Agree on definitions

Whenever a contract contains any word or words whose meaning may be open to interpretation agree with the other party on one meaning and then include the definition(s) in the contract. One example of a word which may be open to interpretation is “year”, so suppose that you agree in a contract to pay some fee “every year” a misunderstanding may cost you. While a yearly fee is usually one which is due after every 12 months, you may be unfortunate enough to sign up for something late in the year only to be greeted by a fresh invoice in January.

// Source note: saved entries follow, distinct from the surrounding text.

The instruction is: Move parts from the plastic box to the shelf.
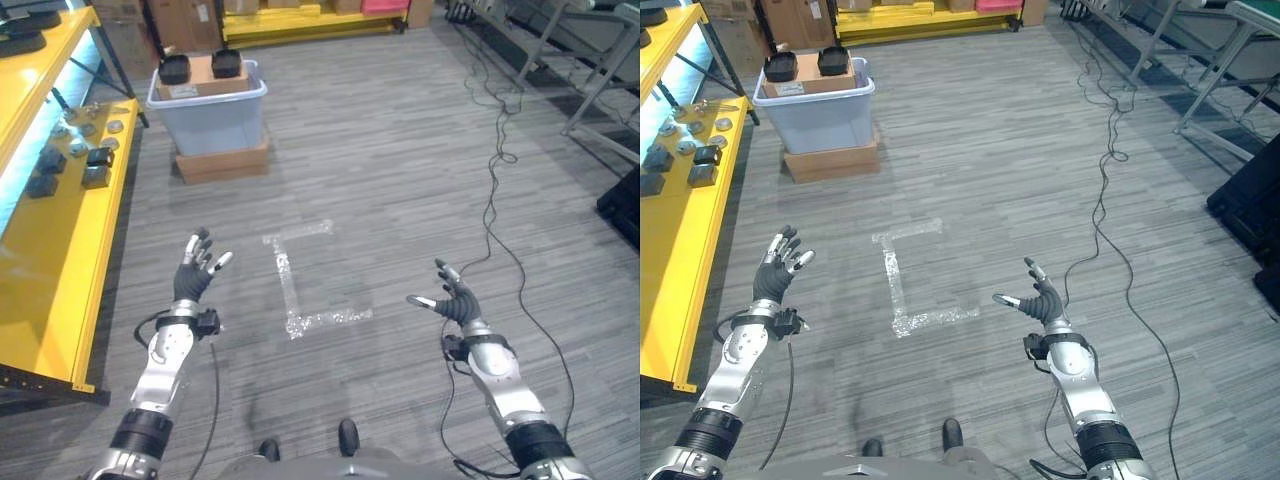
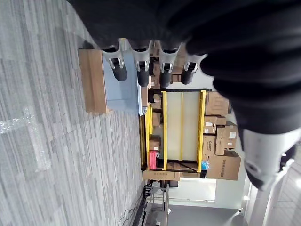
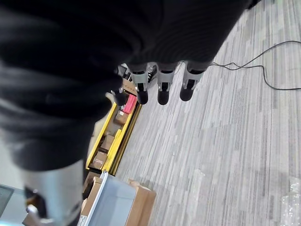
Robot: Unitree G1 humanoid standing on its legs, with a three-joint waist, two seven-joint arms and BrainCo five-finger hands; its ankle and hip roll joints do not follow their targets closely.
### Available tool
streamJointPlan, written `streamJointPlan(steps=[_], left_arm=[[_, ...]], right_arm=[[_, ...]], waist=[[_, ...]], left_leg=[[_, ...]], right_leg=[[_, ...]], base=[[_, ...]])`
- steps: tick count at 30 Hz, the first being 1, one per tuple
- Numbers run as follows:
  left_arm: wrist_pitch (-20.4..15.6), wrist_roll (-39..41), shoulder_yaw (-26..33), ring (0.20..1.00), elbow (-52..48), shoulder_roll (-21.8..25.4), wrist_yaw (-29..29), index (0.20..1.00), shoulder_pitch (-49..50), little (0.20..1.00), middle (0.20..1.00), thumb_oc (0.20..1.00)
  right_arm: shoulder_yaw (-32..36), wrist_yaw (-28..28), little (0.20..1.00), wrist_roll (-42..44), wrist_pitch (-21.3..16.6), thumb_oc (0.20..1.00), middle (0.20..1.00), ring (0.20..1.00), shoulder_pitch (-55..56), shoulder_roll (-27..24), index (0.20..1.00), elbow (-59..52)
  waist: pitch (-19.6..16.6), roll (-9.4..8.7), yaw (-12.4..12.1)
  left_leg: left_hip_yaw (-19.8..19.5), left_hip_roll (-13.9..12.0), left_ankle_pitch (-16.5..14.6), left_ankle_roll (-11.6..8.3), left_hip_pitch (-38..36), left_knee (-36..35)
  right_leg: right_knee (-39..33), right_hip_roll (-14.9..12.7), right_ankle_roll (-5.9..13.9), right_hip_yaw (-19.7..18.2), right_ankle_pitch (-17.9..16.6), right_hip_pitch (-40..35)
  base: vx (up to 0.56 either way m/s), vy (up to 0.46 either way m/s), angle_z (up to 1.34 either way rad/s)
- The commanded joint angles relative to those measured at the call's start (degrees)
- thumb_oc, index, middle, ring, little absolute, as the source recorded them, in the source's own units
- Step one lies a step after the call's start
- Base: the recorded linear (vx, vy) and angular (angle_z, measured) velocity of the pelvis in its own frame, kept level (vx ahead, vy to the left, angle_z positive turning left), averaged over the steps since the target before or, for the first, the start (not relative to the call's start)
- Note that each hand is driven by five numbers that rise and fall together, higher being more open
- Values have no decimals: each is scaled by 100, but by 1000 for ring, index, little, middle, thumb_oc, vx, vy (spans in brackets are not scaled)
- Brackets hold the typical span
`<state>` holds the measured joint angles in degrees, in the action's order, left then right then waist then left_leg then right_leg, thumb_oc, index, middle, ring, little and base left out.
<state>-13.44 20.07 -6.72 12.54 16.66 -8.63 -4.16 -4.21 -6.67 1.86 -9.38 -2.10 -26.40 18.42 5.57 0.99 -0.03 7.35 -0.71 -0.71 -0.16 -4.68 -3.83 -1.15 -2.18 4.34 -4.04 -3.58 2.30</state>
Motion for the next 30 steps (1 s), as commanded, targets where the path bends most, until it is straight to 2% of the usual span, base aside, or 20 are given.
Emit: streamJointPlan(steps=[1, 3, 4, 6, 7, 8, 10, 11, 13, 14, 15, 16, 17, 20, 21, 22, 24, 26, 28, 30], left_arm=[[-291, -87, -33, 1000, 50, 182, -217, 1000, -329, 1000, 1000, 1000], [-261, -91, -50, 1000, -88, 228, -229, 1000, -312, 1000, 1000, 1000], [-228, -189, -23, 1000, -141, 314, -286, 1000, -319, 1000, 1000, 1000], [-212, -206, -12, 1000, -176, 309, -292, 1000, -325, 1000, 1000, 1000], [-196, -243, -8, 1000, -148, 301, -299, 1000, -322, 1000, 1000, 1000], [-218, -237, 28, 1000, -161, 275, -271, 1000, -266, 1000, 1000, 1000], [-241, -177, 25, 1000, -177, 231, -279, 1000, -210, 1000, 1000, 1000], [-241, -176, 24, 1000, -177, 227, -278, 1000, -204, 1000, 1000, 1000], [-267, -164, -85, 1000, -102, 141, -392, 1000, -302, 1000, 1000, 1000], [-279, -141, -143, 1000, -108, 79, -380, 1000, -354, 1000, 1000, 1000], [-306, -138, -197, 1000, -153, 70, -342, 1000, -404, 1000, 1000, 1000], [-306, -138, -197, 1000, -153, 70, -342, 1000, -404, 1000, 1000, 1000], [-363, -119, -290, 1000, -157, -4, -329, 1000, -495, 1000, 1000, 1000], [-355, 191, -344, 1000, -134, -90, -220, 1000, -556, 1000, 1000, 1000], [-355, 192, -344, 1000, -132, -87, -219, 1000, -561, 1000, 1000, 1000], [-291, 204, -355, 1000, -93, -58, -155, 1000, -586, 1000, 1000, 1000], [-264, 228, -354, 1000, -69, -75, -161, 1000, -591, 1000, 1000, 1000], [-204, 288, -325, 1000, -143, -97, -90, 1000, -472, 1000, 1000, 1000], [-184, 202, -259, 1000, -238, -81, 22, 1000, -306, 1000, 1000, 1000], [-160, 139, -246, 1000, -224, -55, 21, 1000, -200, 1000, 1000, 1000]], right_arm=[[106, -214, 1000, -55, -281, 1000, 1000, 1000, -32, 17, 1000, -271], [63, -261, 1000, -99, -250, 1000, 1000, 1000, -41, 46, 1000, -340], [-83, -289, 1000, -101, -231, 1000, 1000, 1000, -101, 111, 1000, -287], [-186, -268, 1000, -146, -203, 1000, 1000, 1000, -139, 139, 1000, -296], [-248, -226, 1000, -211, -165, 1000, 1000, 1000, -115, 125, 1000, -315], [-320, -135, 1000, -338, -141, 1000, 1000, 1000, -47, 56, 1000, -375], [-384, -119, 1000, -478, -169, 1000, 1000, 1000, 9, -59, 1000, -434], [-384, -119, 1000, -480, -167, 1000, 1000, 1000, 18, -63, 1000, -439], [-430, -156, 1000, -594, -168, 1000, 1000, 1000, 105, -182, 1000, -442], [-376, -178, 1000, -611, -162, 1000, 1000, 1000, 157, -211, 1000, -477], [-316, -222, 1000, -609, -192, 1000, 1000, 1000, 233, -267, 1000, -556], [-316, -222, 1000, -609, -192, 1000, 1000, 1000, 233, -267, 1000, -556], [-201, -284, 1000, -554, -232, 1000, 1000, 1000, 313, -330, 1000, -607], [-45, -283, 1000, -489, -256, 1000, 1000, 1000, 369, -496, 1000, -677], [-42, -282, 1000, -487, -255, 1000, 1000, 1000, 367, -495, 1000, -679], [95, -236, 1000, -307, -243, 1000, 1000, 1000, 346, -684, 1000, -680], [76, -277, 1000, -300, -206, 1000, 1000, 1000, 249, -732, 1000, -569], [80, -204, 1000, -318, -136, 1000, 1000, 1000, 208, -831, 1000, -585], [166, -85, 1000, -304, -154, 1000, 1000, 1000, 200, -887, 1000, -683], [205, -66, 1000, -183, -171, 1000, 1000, 1000, 163, -843, 1000, -656]], waist=[[-48, -176, 45], [169, -122, 170], [384, -54, 240], [448, -20, 270], [440, -1, 319], [356, 60, 412], [270, 43, 500], [264, 72, 508], [182, 25, 655], [156, 77, 701], [114, 80, 716], [114, 80, 716], [31, 137, 717], [82, 138, 730], [71, 120, 740], [182, -57, 694], [245, -124, 620], [280, -207, 458], [220, -216, 351], [165, -212, 240]], left_leg=[[-432, 205, -1623, 238, 205, 1727], [-530, 299, -1668, 399, 158, 1777], [-565, 296, -1692, 475, 114, 1802], [-534, 273, -1658, 471, 99, 1813], [-540, 278, -1641, 452, 30, 1750], [-560, 215, -1553, 355, -183, 1489], [-590, 173, -1497, 230, -432, 1271], [-598, 145, -1499, 226, -450, 1249], [-750, 126, -1492, 134, -649, 1229], [-802, 58, -1519, 63, -683, 1289], [-842, 50, -1498, -4, -651, 1465], [-842, 50, -1498, -4, -651, 1465], [-954, -8, -1046, -219, -478, 2113], [-1072, -19, -29, -543, 103, 3944], [-1084, 2, -3, -547, 139, 3951], [-1005, 106, 416, -614, 715, 5209], [-924, 109, 276, -530, 927, 5402], [-874, 152, -113, -342, 1343, 5125], [-847, 121, -387, -296, 1576, 4359], [-782, 21, -543, -269, 1716, 2835]], right_leg=[[2002, -693, 683, -425, 764, 326], [2844, -676, 593, -620, 188, 766], [3407, -613, 439, -688, 98, 1118], [3551, -601, 397, -577, 231, 1260], [3476, -523, 409, -527, 427, 1315], [3062, -232, 424, -397, 1035, 1382], [2310, 123, 541, -251, 1044, 1539], [2271, 142, 537, -231, 1034, 1511], [1577, 625, 638, -364, 879, 1645], [1502, 734, 657, -393, 824, 1651], [1324, 765, 551, -467, 861, 1479], [1324, 765, 551, -467, 861, 1479], [1346, 841, 350, -545, 826, 1255], [1336, 820, 53, -614, 1038, 795], [1313, 796, 54, -611, 1008, 810], [1268, 627, -144, -780, 1176, 379], [1283, 577, -184, -852, 1237, 262], [1259, 482, -185, -907, 1347, 18], [1211, 430, -154, -887, 1457, -150], [1174, 394, -76, -853, 1671, -368]], base=[[21, 84, 8], [21, 149, 27], [17, 116, 49], [101, 70, 31], [355, 26, -10], [427, -49, -24], [350, -88, -23], [237, -97, -15], [322, -158, 9], [356, -200, 18], [210, -115, 40], [326, -238, 73], [366, -263, 90], [327, -236, 27], [449, -274, 2], [312, -193, 1], [323, -172, 5], [365, -116, -22], [409, -32, -30], [362, 28, -28]])
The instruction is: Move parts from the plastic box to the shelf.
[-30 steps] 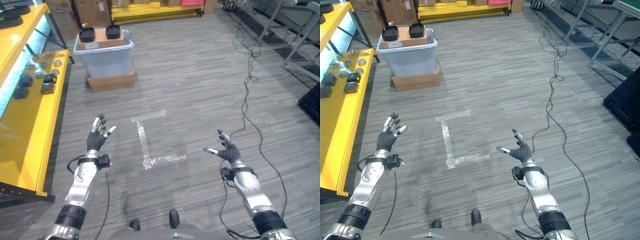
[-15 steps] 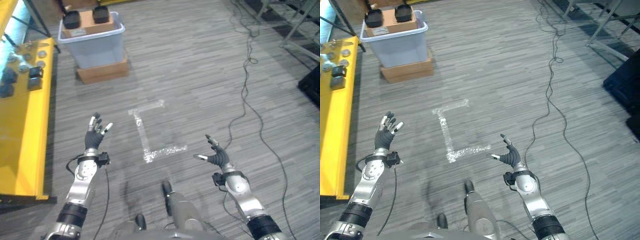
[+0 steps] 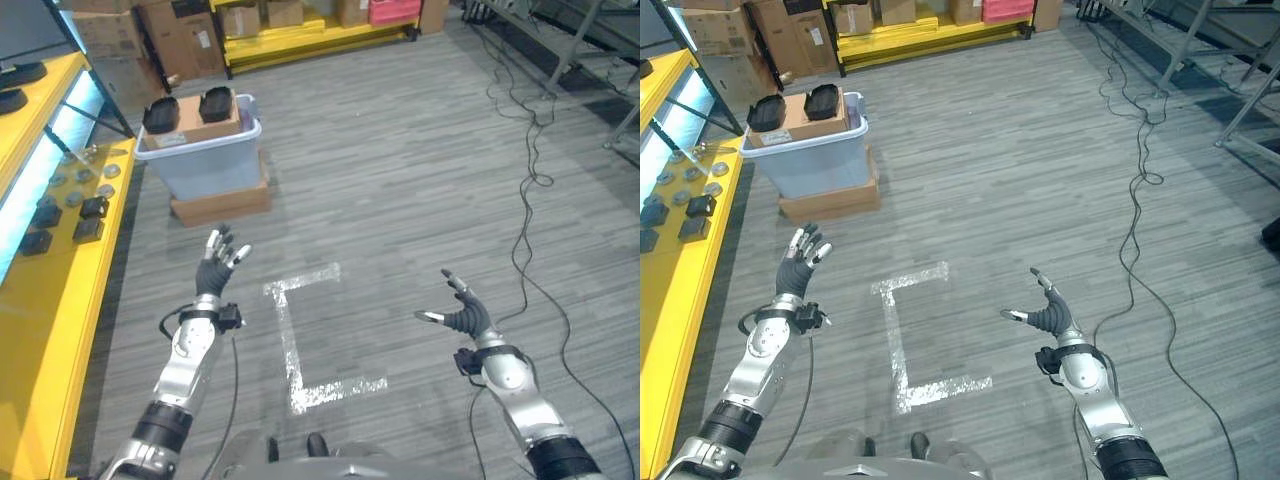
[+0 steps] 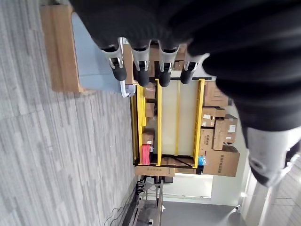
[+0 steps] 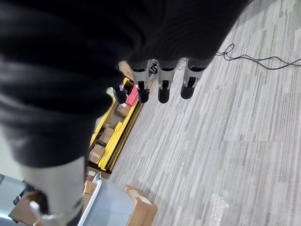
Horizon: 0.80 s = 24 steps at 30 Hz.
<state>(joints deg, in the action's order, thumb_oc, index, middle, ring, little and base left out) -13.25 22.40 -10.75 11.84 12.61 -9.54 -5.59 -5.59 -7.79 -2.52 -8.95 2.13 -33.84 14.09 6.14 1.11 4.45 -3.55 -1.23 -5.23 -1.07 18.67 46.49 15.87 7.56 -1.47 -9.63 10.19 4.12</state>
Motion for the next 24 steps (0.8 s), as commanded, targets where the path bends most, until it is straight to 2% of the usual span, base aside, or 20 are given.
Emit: streamJointPlan(steps=[1, 2, 4, 6, 9, 10, 11, 12, 13, 15, 17, 18, 19, 20, 21, 22, 23, 24], left_arm=[[-178, -95, 156, 1000, -155, 352, 112, 1000, -57, 1000, 1000, 1000], [-112, -183, 154, 1000, -64, 347, 76, 1000, -63, 1000, 1000, 1000], [-99, -251, 141, 1000, -34, 348, 66, 1000, -105, 1000, 1000, 1000], [-111, -253, 175, 1000, -35, 341, 104, 1000, -75, 1000, 1000, 1000], [-104, -357, 147, 1000, -66, 394, 122, 1000, -100, 1000, 1000, 1000], [-69, -450, 119, 1000, -30, 420, 127, 1000, -149, 1000, 1000, 1000], [-43, -443, 162, 1000, -79, 509, 135, 1000, -181, 1000, 1000, 1000], [-42, -443, 161, 1000, -79, 506, 136, 1000, -181, 1000, 1000, 1000], [-27, -484, 182, 1000, -98, 570, 140, 1000, -193, 1000, 1000, 1000], [-66, -527, 238, 1000, -33, 670, 65, 1000, -271, 1000, 1000, 1000], [-89, -519, 355, 1000, -24, 721, -16, 1000, -302, 1000, 1000, 1000], [-107, -491, 405, 1000, -70, 733, -32, 1000, -278, 1000, 1000, 1000], [-135, -470, 443, 1000, -104, 731, -44, 1000, -229, 1000, 1000, 1000], [-134, -469, 442, 1000, -109, 728, -43, 1000, -216, 1000, 1000, 1000], [-147, -444, 442, 1000, -117, 720, -43, 1000, -192, 1000, 1000, 1000], [-116, -404, 428, 1000, -103, 649, -19, 1000, -100, 1000, 1000, 1000], [-116, -404, 427, 1000, -102, 646, -19, 1000, -95, 1000, 1000, 1000], [-109, -403, 408, 1000, -86, 618, -14, 1000, -74, 1000, 1000, 1000]], right_arm=[[344, 47, 1000, 256, -214, 1000, 1000, 1000, -259, -97, 1000, -223], [329, 37, 1000, 349, -209, 1000, 1000, 1000, -376, 13, 1000, -169], [337, 36, 1000, 351, -199, 1000, 1000, 1000, -382, 83, 1000, -127], [345, 126, 1000, 344, -200, 1000, 1000, 1000, -281, 216, 1000, -210], [344, 156, 1000, 301, -186, 1000, 1000, 1000, -220, 297, 1000, -216], [296, 237, 1000, 227, -146, 1000, 1000, 1000, -196, 398, 1000, -155], [275, 284, 1000, 146, -97, 1000, 1000, 1000, -193, 450, 1000, -204], [275, 284, 1000, 146, -96, 1000, 1000, 1000, -192, 448, 1000, -203], [265, 284, 1000, 119, -96, 1000, 1000, 1000, -209, 464, 1000, -241], [168, 226, 1000, 43, -83, 1000, 1000, 1000, -340, 516, 1000, -190], [52, 198, 1000, -76, -60, 1000, 1000, 1000, -507, 566, 1000, -186], [29, 224, 1000, -86, -57, 1000, 1000, 1000, -544, 561, 1000, -206], [46, 251, 1000, -54, -71, 1000, 1000, 1000, -528, 551, 1000, -250], [46, 255, 1000, -52, -69, 1000, 1000, 1000, -516, 547, 1000, -257], [62, 261, 1000, -12, -86, 1000, 1000, 1000, -492, 552, 1000, -276], [118, 250, 1000, 81, -100, 1000, 1000, 1000, -389, 558, 1000, -290], [116, 250, 1000, 81, -101, 1000, 1000, 1000, -384, 555, 1000, -290], [124, 243, 1000, 101, -113, 1000, 1000, 1000, -343, 561, 1000, -293]], waist=[[94, -250, -217], [-1, -153, -358], [-27, -198, -368], [-131, -175, -391], [-235, -220, -426], [-313, -310, -426], [-266, -399, -409], [-280, -408, -418], [-229, -432, -396], [-126, -385, -400], [-53, -350, -498], [-48, -333, -523], [-77, -314, -507], [-75, -308, -483], [-87, -271, -440], [-71, -241, -220], [-63, -230, -217], [-56, -226, -141]], left_leg=[[326, 92, -21, -179, -648, -2296], [207, -85, 573, -309, -457, -3910], [283, -92, 684, -339, -381, -4062], [418, -108, 681, -272, -498, -4175], [467, 62, 584, -173, -505, -4005], [577, 209, 418, -47, -625, -3879], [672, 331, 180, 103, -789, -3751], [682, 338, 144, 100, -793, -3750], [714, 370, 60, 162, -890, -3714], [750, 326, -35, 240, -1084, -3744], [862, 277, -108, 253, -1239, -3763], [902, 239, -162, 240, -1318, -3785], [917, 223, -218, 229, -1428, -3850], [892, 225, -235, 226, -1457, -3860], [893, 206, -270, 240, -1585, -3925], [800, 243, -408, 234, -1943, -4060], [795, 235, -418, 232, -1971, -4074], [743, 261, -456, 224, -2105, -4146]], right_leg=[[-545, -604, 507, -307, 271, -538], [-669, -552, 574, -306, 532, -933], [-711, -601, 612, -298, 624, -1121], [-717, -689, 681, -293, 766, -1333], [-627, -876, 793, -322, 775, -1415], [-253, -1089, 975, -296, 373, -1355], [574, -1215, 1210, -472, -526, -1046], [578, -1227, 1202, -474, -505, -1046], [1047, -1243, 1280, -532, -903, -883], [1610, -1246, 1307, -468, -1171, -517], [1335, -1573, 1251, -159, -1236, -251], [981, -1671, 1192, 29, -1117, -128], [621, -1638, 1146, 179, -895, -46], [595, -1644, 1141, 212, -879, -94], [354, -1423, 1082, 267, -535, 119], [-56, -806, 1059, 103, -125, 398], [-61, -798, 1056, 109, -116, 373], [-195, -565, 1055, -32, -124, 448]], base=[[572, 81, -34], [435, 66, -19], [455, 70, -39], [440, 117, -30], [367, 152, -7], [422, 189, -3], [435, 183, -2], [287, 121, -13], [192, 76, -22], [247, 124, -4], [241, 76, -9], [297, 43, -35], [251, 35, -36], [279, 73, -26], [478, 100, 40], [471, 102, 69], [467, 68, 74], [252, 17, 51]])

Imagine worst-case scenarios

One of the best ways of determining how suitable or objectionable a contract is is to imagine all the possible worst-case scenarios. Look for what is missing in a contract, particularly all the unstated consequences of failing to comply with any of the terms. As an example, the Bulawayo City Council sold residential stands to some people towards the end of the multicurrency era. Part of the sale agreement included the requirement that they build within a specified period.  Now while we are in the midst of an economic crisis and global pandemic, some of the people who have yet to develop their stands, are claiming that they are receiving ominous letters from the city council.

Determine the scope of the contract

When dealing with a contract, you should have a very clear idea of how “big” it is. People often underestimate how much you can casually sign away in a contract. Contracts that come with money often cloud people’s judgement. Gratitude also plays its part in poor contract-related decisions. This is the reason why many artists only come to question the deals they agreed to after they gain some success.

Close open-ended terms

Some of the more fancy-sounding words and phrases that are found in contracts are what are called open-ended terms. These can give either party plenty of leeway in how they can interpret the agreement and can affect how it is enforced (if it is enforceable at all). Good examples of these are expressions like “reasonable time frame” or “reasonable efforts”. The problem here is that “reasonable” is very subjective. If you sell something to someone on credit and expect payment within “a reasonable period” you are in trouble because debtors and creditors will tend to have widely differing opinions on what amounts to a reasonable period.

Keep a copy

After signing a contract you should keep a copy of your own. This should serve as a constant reminder of everything you have agreed to particularly your obligations and those of the other party. By having your copy of the agreement, you can avoid accidentally breaching the contract—believe me there have been plenty of cases and situations where this benefits the other party.